Source material —
- - - - -

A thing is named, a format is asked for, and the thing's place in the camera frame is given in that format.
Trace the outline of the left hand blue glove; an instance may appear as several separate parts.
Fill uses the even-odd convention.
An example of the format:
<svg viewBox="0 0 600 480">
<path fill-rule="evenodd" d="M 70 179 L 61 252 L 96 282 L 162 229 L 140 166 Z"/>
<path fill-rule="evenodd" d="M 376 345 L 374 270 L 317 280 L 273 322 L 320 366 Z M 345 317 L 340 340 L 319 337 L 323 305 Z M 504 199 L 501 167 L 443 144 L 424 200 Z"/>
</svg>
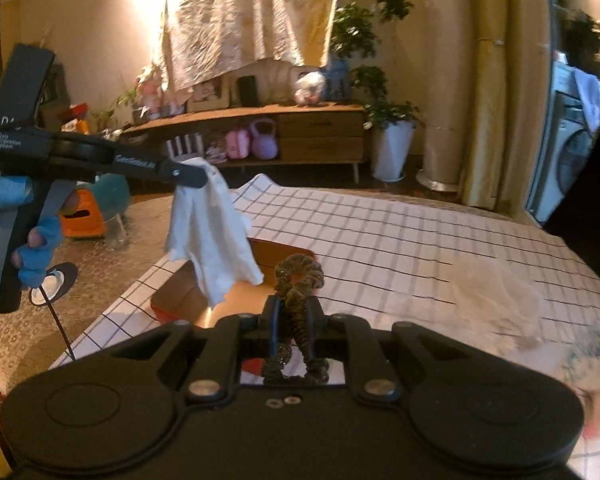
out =
<svg viewBox="0 0 600 480">
<path fill-rule="evenodd" d="M 0 177 L 0 212 L 18 209 L 33 200 L 33 185 L 27 177 Z M 57 216 L 41 219 L 30 229 L 27 241 L 10 256 L 23 286 L 35 288 L 43 284 L 54 251 L 62 240 Z"/>
</svg>

- - - - -

Task — Transcribe the records word for word and include no pictures.

Response box —
A thing is named, a format is asked for, and the thing's place in the camera frame is given in that format.
Trace the outline of the left hand blue glove; an instance may appear as several separate parts.
Fill uses the even-odd convention.
An example of the format:
<svg viewBox="0 0 600 480">
<path fill-rule="evenodd" d="M 70 179 L 61 252 L 96 282 L 162 229 L 140 166 Z"/>
<path fill-rule="evenodd" d="M 376 345 L 374 270 L 317 280 L 273 322 L 320 366 Z M 345 317 L 340 340 L 319 337 L 323 305 Z M 504 199 L 501 167 L 443 144 L 424 200 Z"/>
</svg>
out =
<svg viewBox="0 0 600 480">
<path fill-rule="evenodd" d="M 0 177 L 0 212 L 18 209 L 33 200 L 33 185 L 27 177 Z M 57 216 L 41 219 L 30 229 L 27 241 L 10 256 L 23 286 L 35 288 L 43 284 L 54 251 L 62 240 Z"/>
</svg>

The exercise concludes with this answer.